Und der Logos? Nun, der kommt aus dem Johannesevangelium (Joh1), wie Sie sicherlich wissen. Diese Bibelstelle ist Evangeliumslesung für den Zweiten Weihnachtsfeiertag, und damit ich alle sechs Jahre an diesem Tag der Predigttext. Der sogenannte Johannesprolog Joh 1,1-19) ist die Version des Johannes, wie er das Erscheinen Jesu Christi in der Welt erzählt – also eben auch ein Weihnachtstext. Vielleicht wollte Ihre Pastorin bzw. Ihr Pastor endlich einmal vor einem vollen Haus über diese so interessante Bibelstelle predigen, denn bekannterweise sind die Gottesdienste am 2. Weihnachtsfeiertag deutlich geringer besucht als die zur Christmette am Heiligabend. Aber Scherz beiseite: Der Johannesprolog mag philosophisch daher kommen, aber es ist eben nur eine andere Weise, das unerhörte Vorkommnis der Weihnachtsnacht in Worte zu fassen als die uns so liebe Geschichte von Hirten, Stall und Königen. Auch, wenn Johannes hier viele philosophische Begriffe verwendet, ist seine Sprache doch ausgesprochen einfach.

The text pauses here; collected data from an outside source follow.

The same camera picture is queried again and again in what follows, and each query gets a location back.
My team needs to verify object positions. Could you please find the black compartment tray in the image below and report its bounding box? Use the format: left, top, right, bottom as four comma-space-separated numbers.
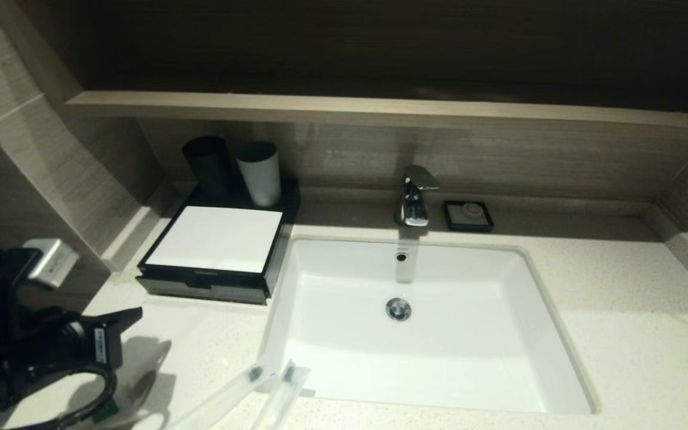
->
137, 270, 271, 305

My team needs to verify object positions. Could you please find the long clear toothbrush packet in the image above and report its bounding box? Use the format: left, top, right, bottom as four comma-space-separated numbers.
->
250, 360, 312, 430
165, 358, 276, 430

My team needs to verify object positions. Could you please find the white plate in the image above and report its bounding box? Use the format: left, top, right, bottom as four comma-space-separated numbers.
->
145, 206, 284, 274

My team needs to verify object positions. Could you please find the black amenity drawer box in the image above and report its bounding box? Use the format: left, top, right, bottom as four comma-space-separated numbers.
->
136, 179, 301, 305

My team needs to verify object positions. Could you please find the shower cap packet green label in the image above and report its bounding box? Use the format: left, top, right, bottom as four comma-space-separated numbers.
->
75, 394, 145, 430

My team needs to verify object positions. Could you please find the black cup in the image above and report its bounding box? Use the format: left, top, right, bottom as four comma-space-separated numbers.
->
182, 136, 232, 201

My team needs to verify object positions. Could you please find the white cup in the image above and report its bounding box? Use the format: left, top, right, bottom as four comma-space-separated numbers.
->
235, 142, 282, 208

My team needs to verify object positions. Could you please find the chrome sink drain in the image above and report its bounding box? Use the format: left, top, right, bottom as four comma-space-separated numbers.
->
386, 297, 412, 322

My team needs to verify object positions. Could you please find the chrome faucet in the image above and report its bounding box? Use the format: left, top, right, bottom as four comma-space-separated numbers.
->
395, 165, 440, 228

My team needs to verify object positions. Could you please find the black square soap dish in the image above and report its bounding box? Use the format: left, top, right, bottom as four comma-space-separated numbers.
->
443, 200, 495, 233

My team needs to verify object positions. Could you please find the white ceramic sink basin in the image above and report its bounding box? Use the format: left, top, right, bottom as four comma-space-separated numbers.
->
259, 237, 599, 416

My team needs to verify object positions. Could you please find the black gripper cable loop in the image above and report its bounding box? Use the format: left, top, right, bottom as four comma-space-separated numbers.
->
16, 363, 119, 430

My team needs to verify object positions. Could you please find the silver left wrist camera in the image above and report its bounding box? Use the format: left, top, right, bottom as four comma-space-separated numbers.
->
23, 238, 79, 290

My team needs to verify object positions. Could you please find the long wooden wall shelf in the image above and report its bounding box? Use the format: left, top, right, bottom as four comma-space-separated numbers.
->
64, 91, 688, 133

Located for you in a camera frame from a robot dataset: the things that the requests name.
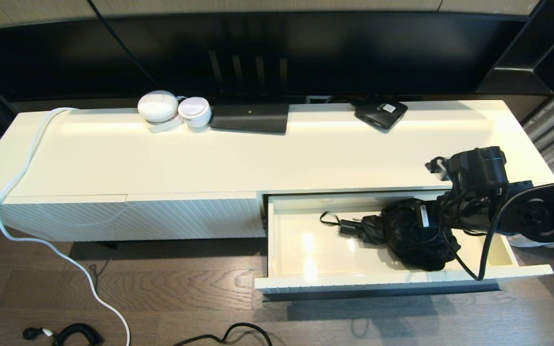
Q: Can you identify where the black umbrella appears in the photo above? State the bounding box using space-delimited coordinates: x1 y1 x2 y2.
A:
319 198 461 272

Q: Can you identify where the white fluted drawer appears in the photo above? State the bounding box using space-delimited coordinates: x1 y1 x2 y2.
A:
254 190 554 295

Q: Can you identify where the white tv cabinet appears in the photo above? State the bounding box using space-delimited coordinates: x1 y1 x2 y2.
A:
0 99 554 242

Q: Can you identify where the black set-top box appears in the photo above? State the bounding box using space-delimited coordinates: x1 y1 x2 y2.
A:
354 99 408 130

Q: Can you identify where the black television screen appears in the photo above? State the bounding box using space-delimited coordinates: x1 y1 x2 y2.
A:
0 12 530 101

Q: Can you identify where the black router with antennas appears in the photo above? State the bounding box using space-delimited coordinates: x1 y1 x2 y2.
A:
209 48 290 134

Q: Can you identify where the small white round device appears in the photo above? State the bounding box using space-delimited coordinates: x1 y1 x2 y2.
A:
178 97 212 128

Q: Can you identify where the large white round device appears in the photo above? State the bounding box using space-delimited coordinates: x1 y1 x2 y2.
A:
137 90 179 123

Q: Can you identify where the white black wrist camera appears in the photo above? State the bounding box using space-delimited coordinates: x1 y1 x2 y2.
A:
425 156 452 182

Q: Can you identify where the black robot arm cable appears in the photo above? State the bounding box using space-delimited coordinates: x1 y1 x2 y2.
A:
443 179 554 282

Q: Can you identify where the black wall shelf unit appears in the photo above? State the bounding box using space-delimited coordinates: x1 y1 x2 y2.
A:
477 0 554 95

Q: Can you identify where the black floor power cable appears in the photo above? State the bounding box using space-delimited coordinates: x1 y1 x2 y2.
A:
171 322 273 346

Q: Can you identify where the black coiled cable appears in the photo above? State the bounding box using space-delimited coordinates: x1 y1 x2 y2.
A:
23 323 104 346

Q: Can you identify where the black television cable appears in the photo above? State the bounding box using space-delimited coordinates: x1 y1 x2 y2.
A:
87 0 162 89

Was hat es mit dem Logos auf sich? Eine ausführliche Antwort auf diese Frage würde den Rahmen dieses Kreises sprengen. Darum hier der Versuch einer knappen Antwort:
Der Begriff „Logos“ hatte in der Zeit, in der der Evangelist Johannes lebte, eine weite Verbreitung. Die Übersetzung (wörtlich: das Wort) ist sehr schwierig. Der Logos beschreibt die Vorstellung des Göttlichen, ohne einen personalen Gott zu meinen. Johannes nutzt diesen Begriff, um diese zeitgenössische Vorstellung einerseits mit dem Bekenntnis zum biblischen Gott zu vereinen; andererseits muss er – eben weihnachtlich – das Verhältnis von Gott Vater und Jesus Christus beschreiben. Dabei greift er unter anderem auf die (frühjüdische) Vorstellung von einer präexistenten (also bereits vor der Schöpfung existierenden) göttlichen „Schöpferweisheit“ zurück, die er mit der (wie gesagt, zu seiner Zeit populären) Vorstellung vom Logos gleichsetzt. So entsteht sein Prolog vom Logos, der im Anfang war, bei Gott war, Gott war, durch den alles geschaffen ist, und so weiter.
Wenn Sie so wollen, ist das eine philosophische Überlegung. Doch „werden wir nicht philosophisch“, wenn wir uns mit dem Logos auseinandersetzen. Vielmehr stellen wir uns der Tatsache, dass es philosophisch gesehen eigentlich ein Ding der Unmöglichkeit ist, dass Gott Mensch wird. Ausgerechnet das glauben wir Christinnen und Christen aber und feiern es Jahr für Jahr.
Herzliche Grüße!
Frank Muchlinsky
P.S. Der Wikipedia-Artikel Logos ist nicht zu empfehlen!